For a relatively small startup like Nextleaf, Pedersen says it’s not about using these patents to go after other companies, but about protecting his own company’s IP and ensuring the specific and unique processes they’ve developed can’t be stolen by a larger, more powerful company.
“I understand why people get upset. Certainly some companies use patents as a sword as opposed to a shield, but when we look at the space, seven of the ten top patent holders are pharmaceutical companies. It’s inevitable in my mind that things in cannabis are going to head that way to a certain extent where larger companies are going to use IP rights (as a sword).
“We’re not here to use patents as a way to attack others. I think it’s the opposite, it’s more as a defensive tool. That’s certainly what I’ve learned in my seven years in this space, is when you’re dealing with some of these larger, multinational companies, they can get aggressive. So I see it as a moat around our small company, and the hard work of our team who have helped develop our IP.”
Pechenik says there have not been many cannabis patent lawsuits so far, but says the pending Canopy v. GW Pharma case could possibly shift that.

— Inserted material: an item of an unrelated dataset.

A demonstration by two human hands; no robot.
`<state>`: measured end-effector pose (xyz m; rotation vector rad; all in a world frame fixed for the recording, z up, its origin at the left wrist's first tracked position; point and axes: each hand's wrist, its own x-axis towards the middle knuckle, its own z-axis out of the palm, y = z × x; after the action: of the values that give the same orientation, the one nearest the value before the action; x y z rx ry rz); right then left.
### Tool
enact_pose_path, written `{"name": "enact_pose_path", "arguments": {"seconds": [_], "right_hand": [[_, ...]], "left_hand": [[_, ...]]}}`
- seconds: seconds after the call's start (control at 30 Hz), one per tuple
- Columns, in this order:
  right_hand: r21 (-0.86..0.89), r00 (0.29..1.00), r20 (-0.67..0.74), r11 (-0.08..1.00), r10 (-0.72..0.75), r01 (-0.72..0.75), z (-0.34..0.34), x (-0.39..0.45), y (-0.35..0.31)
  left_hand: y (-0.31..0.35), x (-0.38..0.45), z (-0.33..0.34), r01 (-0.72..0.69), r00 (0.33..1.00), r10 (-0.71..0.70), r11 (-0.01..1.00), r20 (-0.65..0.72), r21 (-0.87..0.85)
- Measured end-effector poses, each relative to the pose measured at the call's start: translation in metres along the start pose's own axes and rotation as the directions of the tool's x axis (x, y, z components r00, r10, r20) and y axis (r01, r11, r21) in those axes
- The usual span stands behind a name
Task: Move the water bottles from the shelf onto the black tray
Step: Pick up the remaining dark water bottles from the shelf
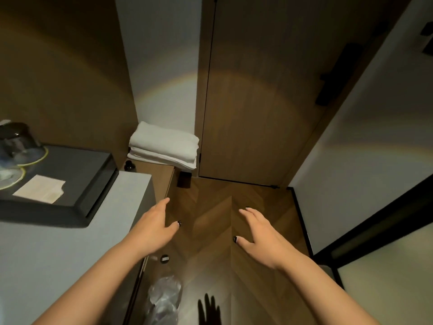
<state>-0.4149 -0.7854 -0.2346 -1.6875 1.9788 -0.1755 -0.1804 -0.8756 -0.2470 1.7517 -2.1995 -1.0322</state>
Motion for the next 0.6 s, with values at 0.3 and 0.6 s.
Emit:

“So far there’s been only one other federal lawsuit involving a cannabis patent, and it was effectively ended when the plaintiff entered bankruptcy,” explains Pechenik. “It lasted long enough to suggest that cannabis extracts may be eligible for patenting, and that federal courts may be willing to enforce cannabis patents, but it ended too soon to really put the patent to the test.
“People will be watching the Canopy v. GW case to see if a broad cannabis patent can survive, and what kind of value can be extracted from it. If Canopy comes away with a big damages award, you can be sure folks will start looking around to see who’s holding other extraction patents, and companies holding the biggest extraction portfolios will find others eyeing them as desirable merger or acquisition targets.”